> YOUR TASK: In the material below, find each line with the word "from" and copy it.

SOURCE RECORDS section start

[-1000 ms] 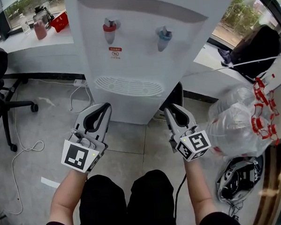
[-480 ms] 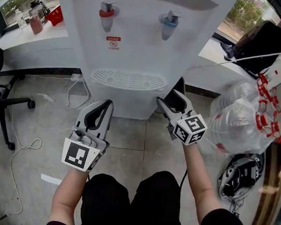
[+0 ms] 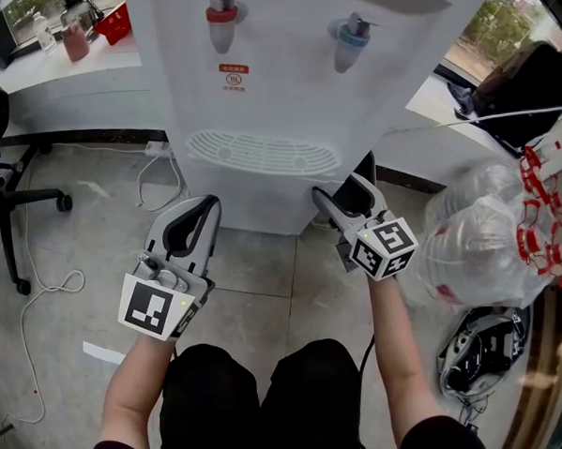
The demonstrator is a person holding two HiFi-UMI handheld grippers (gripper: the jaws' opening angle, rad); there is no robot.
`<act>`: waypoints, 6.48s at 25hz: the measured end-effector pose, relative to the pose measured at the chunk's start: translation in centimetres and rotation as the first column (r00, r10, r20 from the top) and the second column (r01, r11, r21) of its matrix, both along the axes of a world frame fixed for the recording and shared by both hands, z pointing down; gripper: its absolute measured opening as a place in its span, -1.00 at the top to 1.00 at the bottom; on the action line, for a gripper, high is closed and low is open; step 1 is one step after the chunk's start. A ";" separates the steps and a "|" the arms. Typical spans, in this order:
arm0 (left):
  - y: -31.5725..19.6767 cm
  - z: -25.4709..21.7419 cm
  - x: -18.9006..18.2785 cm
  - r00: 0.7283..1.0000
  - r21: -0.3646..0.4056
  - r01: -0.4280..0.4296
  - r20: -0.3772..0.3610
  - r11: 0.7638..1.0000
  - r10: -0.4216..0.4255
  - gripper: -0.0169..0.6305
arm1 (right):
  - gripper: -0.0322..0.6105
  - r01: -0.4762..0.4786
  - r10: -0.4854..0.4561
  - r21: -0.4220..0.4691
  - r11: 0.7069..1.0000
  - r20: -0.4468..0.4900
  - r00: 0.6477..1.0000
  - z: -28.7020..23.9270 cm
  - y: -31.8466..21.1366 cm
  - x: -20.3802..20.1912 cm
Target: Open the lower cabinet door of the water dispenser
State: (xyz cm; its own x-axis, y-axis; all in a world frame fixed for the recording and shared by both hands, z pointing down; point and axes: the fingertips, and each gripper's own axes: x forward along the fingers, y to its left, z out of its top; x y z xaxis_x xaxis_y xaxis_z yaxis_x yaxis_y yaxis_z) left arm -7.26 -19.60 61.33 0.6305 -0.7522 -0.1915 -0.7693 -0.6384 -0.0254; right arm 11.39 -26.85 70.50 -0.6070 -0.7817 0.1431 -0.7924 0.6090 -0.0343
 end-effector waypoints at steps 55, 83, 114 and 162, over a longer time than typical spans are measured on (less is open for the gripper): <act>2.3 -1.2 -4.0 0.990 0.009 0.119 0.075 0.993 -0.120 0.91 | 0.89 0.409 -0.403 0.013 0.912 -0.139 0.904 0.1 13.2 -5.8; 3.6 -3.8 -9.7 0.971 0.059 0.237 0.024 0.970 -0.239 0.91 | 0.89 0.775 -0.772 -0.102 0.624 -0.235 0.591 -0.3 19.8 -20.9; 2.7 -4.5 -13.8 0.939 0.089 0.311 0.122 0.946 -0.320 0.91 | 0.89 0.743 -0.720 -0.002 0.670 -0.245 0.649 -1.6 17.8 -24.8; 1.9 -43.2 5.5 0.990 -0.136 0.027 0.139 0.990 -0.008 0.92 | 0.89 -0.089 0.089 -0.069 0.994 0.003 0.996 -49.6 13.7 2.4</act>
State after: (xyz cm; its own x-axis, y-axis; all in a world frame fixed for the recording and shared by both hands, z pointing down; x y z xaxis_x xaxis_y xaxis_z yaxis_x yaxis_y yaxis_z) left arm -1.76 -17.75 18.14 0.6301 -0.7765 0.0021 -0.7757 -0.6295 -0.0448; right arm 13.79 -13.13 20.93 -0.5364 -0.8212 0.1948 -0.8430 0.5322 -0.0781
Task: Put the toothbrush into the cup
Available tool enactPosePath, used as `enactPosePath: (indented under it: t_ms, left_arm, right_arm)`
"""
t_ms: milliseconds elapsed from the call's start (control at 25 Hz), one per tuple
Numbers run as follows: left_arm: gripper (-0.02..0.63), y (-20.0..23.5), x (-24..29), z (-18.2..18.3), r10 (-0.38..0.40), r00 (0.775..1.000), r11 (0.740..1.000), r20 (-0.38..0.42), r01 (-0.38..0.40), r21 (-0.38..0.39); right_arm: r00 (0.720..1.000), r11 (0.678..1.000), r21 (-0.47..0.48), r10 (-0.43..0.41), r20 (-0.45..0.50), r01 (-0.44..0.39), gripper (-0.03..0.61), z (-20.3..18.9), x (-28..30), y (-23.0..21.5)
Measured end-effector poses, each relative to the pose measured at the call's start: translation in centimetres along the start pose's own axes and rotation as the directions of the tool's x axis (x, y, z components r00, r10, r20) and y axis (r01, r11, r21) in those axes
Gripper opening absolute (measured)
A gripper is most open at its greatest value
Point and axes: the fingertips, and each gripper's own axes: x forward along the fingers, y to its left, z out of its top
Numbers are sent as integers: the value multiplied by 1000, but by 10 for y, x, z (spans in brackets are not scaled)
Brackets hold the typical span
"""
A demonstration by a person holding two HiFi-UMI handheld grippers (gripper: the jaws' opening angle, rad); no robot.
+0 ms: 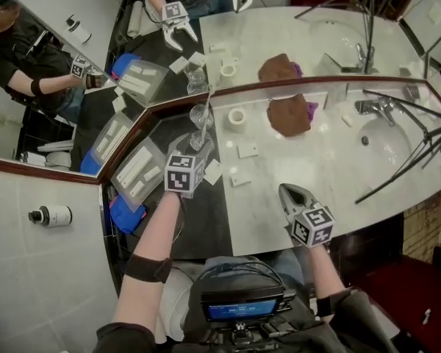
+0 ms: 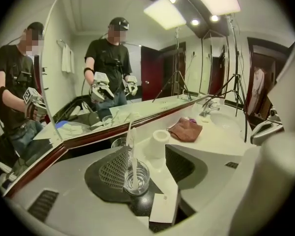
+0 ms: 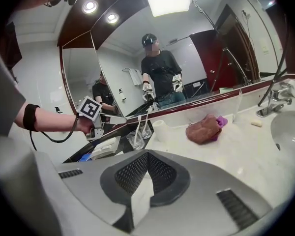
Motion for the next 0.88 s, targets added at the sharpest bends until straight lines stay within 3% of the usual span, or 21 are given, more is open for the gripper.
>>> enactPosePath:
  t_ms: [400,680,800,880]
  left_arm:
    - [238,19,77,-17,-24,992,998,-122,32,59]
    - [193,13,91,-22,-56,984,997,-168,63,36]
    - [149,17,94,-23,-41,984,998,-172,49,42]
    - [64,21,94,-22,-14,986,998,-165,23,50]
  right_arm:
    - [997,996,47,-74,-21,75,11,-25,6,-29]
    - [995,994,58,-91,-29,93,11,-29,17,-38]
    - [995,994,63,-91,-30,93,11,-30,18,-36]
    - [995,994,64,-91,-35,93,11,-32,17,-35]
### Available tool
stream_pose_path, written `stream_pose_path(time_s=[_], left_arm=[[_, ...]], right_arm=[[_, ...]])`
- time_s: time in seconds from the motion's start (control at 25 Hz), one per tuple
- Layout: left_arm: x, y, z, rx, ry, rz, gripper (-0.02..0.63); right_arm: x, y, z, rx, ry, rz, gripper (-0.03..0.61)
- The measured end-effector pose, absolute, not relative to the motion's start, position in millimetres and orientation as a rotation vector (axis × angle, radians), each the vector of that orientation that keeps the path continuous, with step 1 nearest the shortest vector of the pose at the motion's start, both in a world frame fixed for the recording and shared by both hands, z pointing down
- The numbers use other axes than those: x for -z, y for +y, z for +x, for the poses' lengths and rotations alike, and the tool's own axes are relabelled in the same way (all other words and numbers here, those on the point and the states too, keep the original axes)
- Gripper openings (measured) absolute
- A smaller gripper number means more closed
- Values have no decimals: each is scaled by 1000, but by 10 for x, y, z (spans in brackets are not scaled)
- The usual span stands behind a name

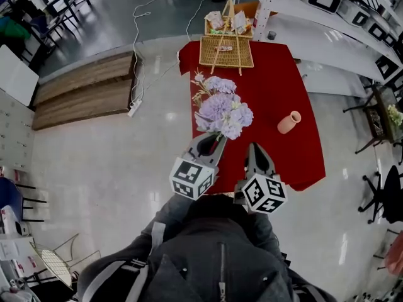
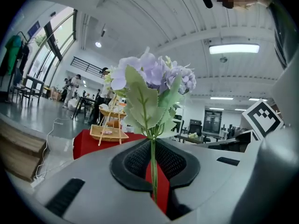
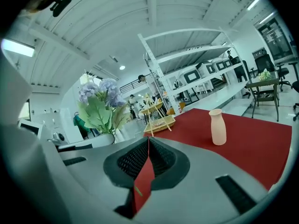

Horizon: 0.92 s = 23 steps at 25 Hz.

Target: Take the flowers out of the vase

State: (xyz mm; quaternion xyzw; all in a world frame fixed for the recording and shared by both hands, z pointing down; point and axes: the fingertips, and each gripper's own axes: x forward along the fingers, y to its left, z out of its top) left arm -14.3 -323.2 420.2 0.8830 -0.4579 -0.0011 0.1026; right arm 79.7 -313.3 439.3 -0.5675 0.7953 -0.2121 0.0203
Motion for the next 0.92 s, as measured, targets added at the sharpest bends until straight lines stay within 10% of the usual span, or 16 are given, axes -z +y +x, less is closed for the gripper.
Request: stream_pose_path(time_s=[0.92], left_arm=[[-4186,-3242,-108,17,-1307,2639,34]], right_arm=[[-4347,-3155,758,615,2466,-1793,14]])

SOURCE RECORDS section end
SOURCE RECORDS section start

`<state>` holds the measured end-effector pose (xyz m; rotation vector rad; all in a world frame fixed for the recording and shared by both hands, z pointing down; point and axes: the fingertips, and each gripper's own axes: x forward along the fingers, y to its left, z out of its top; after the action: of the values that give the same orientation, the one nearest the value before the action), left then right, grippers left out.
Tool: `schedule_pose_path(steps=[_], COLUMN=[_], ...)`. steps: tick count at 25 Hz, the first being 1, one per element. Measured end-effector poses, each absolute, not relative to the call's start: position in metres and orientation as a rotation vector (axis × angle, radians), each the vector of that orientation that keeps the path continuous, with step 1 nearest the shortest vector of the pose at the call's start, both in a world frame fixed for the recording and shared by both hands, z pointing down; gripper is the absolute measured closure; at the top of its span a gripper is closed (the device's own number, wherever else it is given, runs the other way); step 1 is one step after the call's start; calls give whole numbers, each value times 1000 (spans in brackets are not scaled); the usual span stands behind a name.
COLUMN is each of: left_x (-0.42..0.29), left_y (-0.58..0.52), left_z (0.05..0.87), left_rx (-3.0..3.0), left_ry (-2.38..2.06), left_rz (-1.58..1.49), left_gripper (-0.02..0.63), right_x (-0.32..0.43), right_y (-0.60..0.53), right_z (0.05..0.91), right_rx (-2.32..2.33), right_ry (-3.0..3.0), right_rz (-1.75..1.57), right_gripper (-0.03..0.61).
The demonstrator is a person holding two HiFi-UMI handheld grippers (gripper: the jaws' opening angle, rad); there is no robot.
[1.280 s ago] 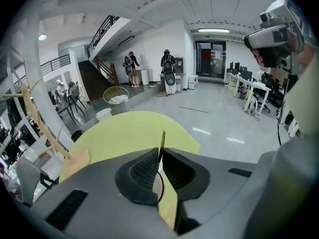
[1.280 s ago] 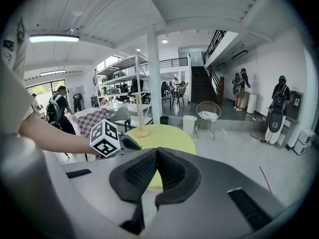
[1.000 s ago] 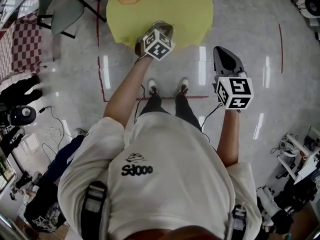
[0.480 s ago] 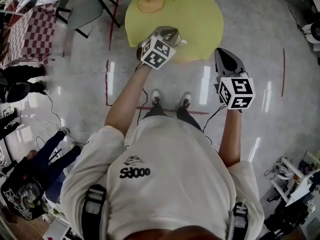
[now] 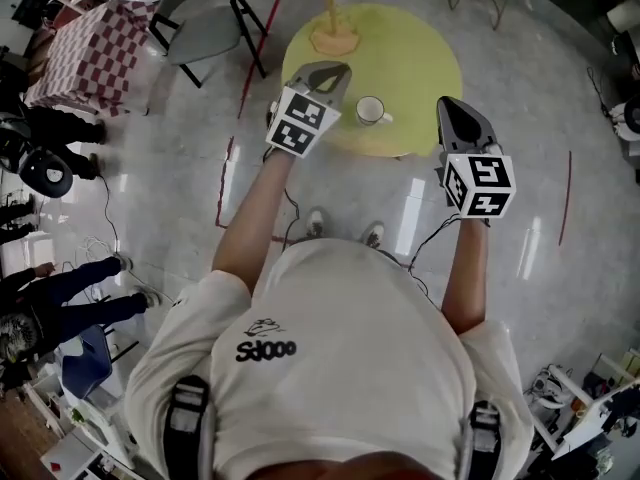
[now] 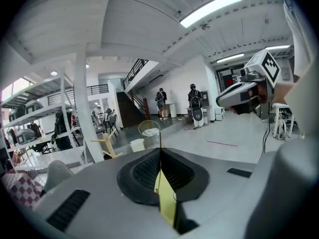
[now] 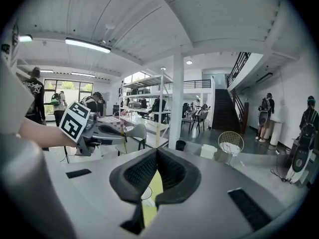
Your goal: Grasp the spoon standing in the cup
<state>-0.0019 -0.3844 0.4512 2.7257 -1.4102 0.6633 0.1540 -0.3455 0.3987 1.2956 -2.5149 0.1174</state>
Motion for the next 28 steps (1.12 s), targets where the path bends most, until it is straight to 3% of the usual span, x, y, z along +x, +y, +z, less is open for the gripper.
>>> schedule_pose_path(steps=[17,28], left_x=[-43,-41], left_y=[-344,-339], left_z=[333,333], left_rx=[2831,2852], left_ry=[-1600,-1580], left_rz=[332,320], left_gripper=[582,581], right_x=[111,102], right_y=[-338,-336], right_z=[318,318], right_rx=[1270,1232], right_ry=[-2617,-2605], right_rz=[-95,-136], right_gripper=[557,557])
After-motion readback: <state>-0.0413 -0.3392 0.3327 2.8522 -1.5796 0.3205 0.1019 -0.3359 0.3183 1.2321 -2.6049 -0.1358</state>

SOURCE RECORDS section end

> FINISHED EXERCISE:
`<act>`: waypoints, 6.48s at 25hz: the measured end-effector pose, relative to the pose measured at the chunk's start: translation in centimetres and rotation as the first column (r00, r10, r20 from the top) and the second column (r01, r11, r21) of its matrix, both along the axes of a world frame fixed for the recording and shared by both hands, z pointing down; gripper: its absolute measured opening as a place in its span, -1.00 at the top to 1.00 at the bottom; on the action line, for a gripper, high is closed and low is open; step 1 is one step after the chunk's start. A ";" separates the steps and a "|" the arms. Typical spans, in this order:
t_ms: milliseconds elapsed from the call's start (control at 25 Hz), one per tuple
- time_s: time in seconds from the motion's start (control at 25 Hz), one per tuple

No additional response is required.